(Data records)
----------
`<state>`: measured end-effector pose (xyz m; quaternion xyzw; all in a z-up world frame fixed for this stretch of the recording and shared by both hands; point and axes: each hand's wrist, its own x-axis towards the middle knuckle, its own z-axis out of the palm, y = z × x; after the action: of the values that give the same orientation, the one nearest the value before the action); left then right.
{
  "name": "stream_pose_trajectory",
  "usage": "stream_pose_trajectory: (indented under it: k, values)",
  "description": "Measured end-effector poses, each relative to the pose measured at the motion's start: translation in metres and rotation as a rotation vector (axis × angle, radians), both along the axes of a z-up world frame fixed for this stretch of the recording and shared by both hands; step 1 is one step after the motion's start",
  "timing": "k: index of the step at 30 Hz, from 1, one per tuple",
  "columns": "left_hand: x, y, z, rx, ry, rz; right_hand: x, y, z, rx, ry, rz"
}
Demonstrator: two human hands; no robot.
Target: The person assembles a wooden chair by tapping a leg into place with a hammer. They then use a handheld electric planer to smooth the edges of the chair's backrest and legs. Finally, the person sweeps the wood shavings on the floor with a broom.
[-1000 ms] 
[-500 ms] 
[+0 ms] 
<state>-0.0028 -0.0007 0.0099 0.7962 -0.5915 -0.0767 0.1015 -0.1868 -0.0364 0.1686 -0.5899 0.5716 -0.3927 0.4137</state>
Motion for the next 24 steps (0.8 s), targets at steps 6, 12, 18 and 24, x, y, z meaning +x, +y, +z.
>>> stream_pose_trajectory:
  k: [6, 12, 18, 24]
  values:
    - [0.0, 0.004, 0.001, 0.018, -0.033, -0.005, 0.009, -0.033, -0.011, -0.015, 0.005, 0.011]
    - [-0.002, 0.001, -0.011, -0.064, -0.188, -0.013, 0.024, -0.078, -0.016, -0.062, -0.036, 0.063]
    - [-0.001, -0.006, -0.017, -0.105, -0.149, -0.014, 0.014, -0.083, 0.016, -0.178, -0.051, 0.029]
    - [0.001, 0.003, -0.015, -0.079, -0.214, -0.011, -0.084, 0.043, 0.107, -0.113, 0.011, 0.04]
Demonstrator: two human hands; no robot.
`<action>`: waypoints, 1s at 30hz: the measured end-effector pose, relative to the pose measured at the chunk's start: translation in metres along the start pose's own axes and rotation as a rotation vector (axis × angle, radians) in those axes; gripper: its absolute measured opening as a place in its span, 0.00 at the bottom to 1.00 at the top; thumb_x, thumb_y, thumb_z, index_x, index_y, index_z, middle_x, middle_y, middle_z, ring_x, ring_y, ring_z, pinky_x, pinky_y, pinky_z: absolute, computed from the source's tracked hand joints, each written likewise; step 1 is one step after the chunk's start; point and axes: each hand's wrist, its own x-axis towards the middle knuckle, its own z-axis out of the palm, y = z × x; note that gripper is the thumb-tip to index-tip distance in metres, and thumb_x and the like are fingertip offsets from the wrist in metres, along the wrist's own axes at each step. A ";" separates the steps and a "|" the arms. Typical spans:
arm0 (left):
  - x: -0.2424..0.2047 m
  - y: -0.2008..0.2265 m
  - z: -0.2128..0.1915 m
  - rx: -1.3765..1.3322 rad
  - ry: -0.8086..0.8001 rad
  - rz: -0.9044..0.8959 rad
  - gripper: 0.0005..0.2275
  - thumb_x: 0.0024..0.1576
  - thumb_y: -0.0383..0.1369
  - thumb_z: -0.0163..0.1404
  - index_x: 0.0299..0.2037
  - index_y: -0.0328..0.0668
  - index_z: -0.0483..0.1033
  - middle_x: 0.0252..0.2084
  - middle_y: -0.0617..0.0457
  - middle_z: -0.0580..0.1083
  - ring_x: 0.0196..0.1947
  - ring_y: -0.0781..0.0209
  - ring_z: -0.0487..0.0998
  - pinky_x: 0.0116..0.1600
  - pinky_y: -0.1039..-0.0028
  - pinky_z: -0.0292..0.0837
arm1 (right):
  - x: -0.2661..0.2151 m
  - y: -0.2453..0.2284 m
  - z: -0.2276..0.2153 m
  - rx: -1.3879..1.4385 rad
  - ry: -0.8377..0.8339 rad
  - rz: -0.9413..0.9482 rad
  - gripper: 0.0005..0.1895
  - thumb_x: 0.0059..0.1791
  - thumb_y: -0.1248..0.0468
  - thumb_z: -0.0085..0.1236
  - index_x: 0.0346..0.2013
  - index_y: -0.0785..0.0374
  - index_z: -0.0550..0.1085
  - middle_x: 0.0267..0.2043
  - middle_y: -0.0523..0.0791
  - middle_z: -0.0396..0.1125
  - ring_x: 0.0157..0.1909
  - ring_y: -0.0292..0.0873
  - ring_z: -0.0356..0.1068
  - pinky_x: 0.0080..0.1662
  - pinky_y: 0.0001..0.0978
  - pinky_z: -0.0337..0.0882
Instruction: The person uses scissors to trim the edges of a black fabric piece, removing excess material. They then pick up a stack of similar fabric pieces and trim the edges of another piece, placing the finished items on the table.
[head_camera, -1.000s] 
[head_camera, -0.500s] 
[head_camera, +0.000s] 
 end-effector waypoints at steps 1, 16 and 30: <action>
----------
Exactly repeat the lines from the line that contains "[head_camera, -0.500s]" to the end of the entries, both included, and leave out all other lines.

[head_camera, -0.500s] 
[head_camera, +0.000s] 
 end-effector waypoints at steps 1, 16 and 30: <action>

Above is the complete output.